Diesel-Fahrverbot in München: Wo die Schadstoff-Belastung seither sogar zunimmt

Am kommenden Mittwoch entscheidet der Stadtrat, ob die zweite Stufe des Münchner Diesel-Fahrverbots in Kraft tritt. Die Vorlage dazu birgt Zündstoff.
von  Jan Krattiger
Die erste Stufe des Diesel-Fahrverbots in München gilt seit dem 1. Februar 2023.
Die erste Stufe des Diesel-Fahrverbots in München gilt seit dem 1. Februar 2023. © imago/Ulrich Wagner

München - Die drei großen Münchner Parteien SPD, Grüne und CSU sind sich im Grunde einig: Die zweite Stufe des Diesel-Fahrverbots, die am 1. Oktober 2023 in Kraft treten sollte, braucht es nicht. Geht es nach der CSU, würde sogar die erste Stufe wieder zurückgenommen.

Nun zeigt ein Blick in die Stadtratsvorlage, die für den Entscheid am Mittwoch die Grundlage darstellt und die seit Freitag öffentlich einsehbar ist: Den Entscheid, die zweite Stufe am 1. Oktober nicht zu zünden, steht auf ziemlich wackeligen Füssen.

Diesel-Fahrverbot: Wo die Schadstoffbelastung in München sogar steigt

Die Stadt hält in ihrer Erklärung auf ihrer eigenen Webseite zum einen unmissverständlich fest: "Die jeweils nächste Stufe tritt nur dann in Kraft, wenn bis dahin der Stickstoffdioxid-Jahresgrenzwert in München nicht an allen Streckenabschnitten eingehalten werden kann."

Das ist aktuell an zwei Stellen nicht der Fall, wie neuste Zahlen zeigen: An der Landshuter Allee beträgt das laufende Mittel 2023 44 µg/m3 (1.1. bis 16.7.), an der Moosacher Straße 10 sind es 41 µg/m3 (dazu später mehr). Erlaubt wären aber nur 40 µg/m3. 

Die Prognose sieht zwar für die vier "Hotspots" (Landshuter Allee, Landshuter Allee Nord, Tegernseer Landstraße und Leuchtenbergring) gut aus. Aber es sind nur: Prognosen. Die geltende Verordnung sieht einen Automatismus für die Stufen zwei und drei vor, wenn nicht alle Grenzwerte unterschritten werden. 

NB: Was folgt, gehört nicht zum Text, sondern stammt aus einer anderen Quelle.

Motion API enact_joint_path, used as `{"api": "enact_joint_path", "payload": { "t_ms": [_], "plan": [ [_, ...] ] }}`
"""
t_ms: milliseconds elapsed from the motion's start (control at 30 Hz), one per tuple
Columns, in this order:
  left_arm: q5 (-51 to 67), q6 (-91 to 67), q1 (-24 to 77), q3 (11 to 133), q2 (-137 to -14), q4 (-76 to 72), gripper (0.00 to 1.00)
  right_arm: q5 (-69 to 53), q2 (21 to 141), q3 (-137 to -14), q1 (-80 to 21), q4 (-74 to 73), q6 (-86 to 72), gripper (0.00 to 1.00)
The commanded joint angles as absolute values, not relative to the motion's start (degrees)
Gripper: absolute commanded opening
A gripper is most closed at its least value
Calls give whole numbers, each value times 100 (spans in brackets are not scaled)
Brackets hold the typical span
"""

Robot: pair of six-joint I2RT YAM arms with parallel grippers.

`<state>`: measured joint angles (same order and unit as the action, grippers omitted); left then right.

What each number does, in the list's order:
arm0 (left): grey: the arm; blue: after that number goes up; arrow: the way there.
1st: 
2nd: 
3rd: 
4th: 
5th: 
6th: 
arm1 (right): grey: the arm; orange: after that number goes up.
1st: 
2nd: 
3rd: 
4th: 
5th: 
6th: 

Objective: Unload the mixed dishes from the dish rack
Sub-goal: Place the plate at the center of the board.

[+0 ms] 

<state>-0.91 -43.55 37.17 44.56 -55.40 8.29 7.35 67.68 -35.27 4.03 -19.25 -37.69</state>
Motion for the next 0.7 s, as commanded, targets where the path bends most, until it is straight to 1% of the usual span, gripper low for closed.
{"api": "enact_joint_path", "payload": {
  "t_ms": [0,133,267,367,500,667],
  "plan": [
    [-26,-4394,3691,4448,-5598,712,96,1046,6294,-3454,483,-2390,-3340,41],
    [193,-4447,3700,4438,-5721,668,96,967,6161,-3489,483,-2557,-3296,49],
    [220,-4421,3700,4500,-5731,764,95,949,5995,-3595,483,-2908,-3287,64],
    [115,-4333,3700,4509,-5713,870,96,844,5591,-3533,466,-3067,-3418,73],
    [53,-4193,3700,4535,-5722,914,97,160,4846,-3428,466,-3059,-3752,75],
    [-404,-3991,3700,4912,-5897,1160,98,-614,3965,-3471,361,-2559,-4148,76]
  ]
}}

In der neuen Vorlage wird außerdem vorgerechnet: Der Messwert an der Landshuter Allee habe sich zwar um 5 µg/m3 verbessert, daran sehe man auch die Wirkung des Fahrverbots. Es liegt aber "weiterhin eine Grenzwertüberschreitung vor, so dass eine Rückabwicklung der Maßnahmenstufe 1 nicht zulässig ist". Schlechte Nachrichten also für die CSU, die das fordert. 

Diesel-Fahrverbot on München Stadtrat will zweite Stufe verschieben

Rätsel geben dem Referat für Klima- und Umweltschutz die oben bereits erwähnten Werte an der Moosacher Straße auf. Dieser Messpunkt wurde "zur Beobachtung der Ausweichstrecken eingerichtet" und zeigt stark schwankende Werte, die aber seit April durchgehend und auch schon einigen Kalenderwochen zuvor den Grenzwert überschreiten. Für den aktuellsten Wert von 53 µg/m3 im Mai musste die Tabelle sogar wieder dunkelrot eingefärbt werden.

Für die Verwaltung noch ein Rätsel, "ob dies auf eine lokale, temporäre Besonderheit" zurückzuführen sei. Die Situation werde weiter "intensiv beobachtet, so dass bei Bedarf kurzfristig durch verkehrssteuernde Maßnahmen eine Verbesserung" herbeigeführt werden könne. 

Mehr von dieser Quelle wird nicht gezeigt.